_WORK TASK_
Give the number of lines in the listing that contain "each", with no other words.

_DATA SECTION_
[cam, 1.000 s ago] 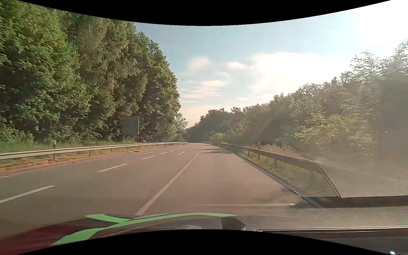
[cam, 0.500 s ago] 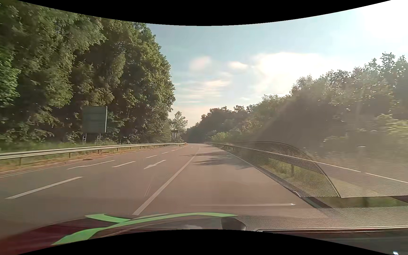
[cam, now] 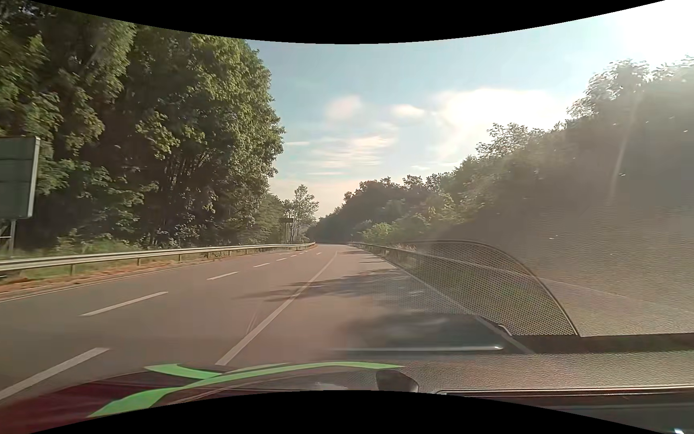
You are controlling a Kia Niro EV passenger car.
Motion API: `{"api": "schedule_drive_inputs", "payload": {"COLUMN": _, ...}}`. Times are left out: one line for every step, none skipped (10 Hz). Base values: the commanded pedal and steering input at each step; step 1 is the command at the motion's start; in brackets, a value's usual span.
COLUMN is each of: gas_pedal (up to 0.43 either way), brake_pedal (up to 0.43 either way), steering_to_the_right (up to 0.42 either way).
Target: Follow the waypoints while adhering to traffic rules and regulations
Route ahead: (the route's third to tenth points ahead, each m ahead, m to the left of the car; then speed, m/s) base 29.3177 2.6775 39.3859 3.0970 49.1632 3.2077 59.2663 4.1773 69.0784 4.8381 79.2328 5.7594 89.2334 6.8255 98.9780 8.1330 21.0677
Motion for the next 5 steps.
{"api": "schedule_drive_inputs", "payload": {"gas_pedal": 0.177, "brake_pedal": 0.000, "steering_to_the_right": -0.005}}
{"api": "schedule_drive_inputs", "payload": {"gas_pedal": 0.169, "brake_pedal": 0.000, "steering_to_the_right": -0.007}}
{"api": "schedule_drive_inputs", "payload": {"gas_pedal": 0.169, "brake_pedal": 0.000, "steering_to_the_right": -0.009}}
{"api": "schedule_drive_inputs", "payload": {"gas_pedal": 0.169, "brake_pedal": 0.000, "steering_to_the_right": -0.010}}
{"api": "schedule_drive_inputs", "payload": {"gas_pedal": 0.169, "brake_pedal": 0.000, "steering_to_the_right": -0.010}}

_SOLVED PROBLEM_
3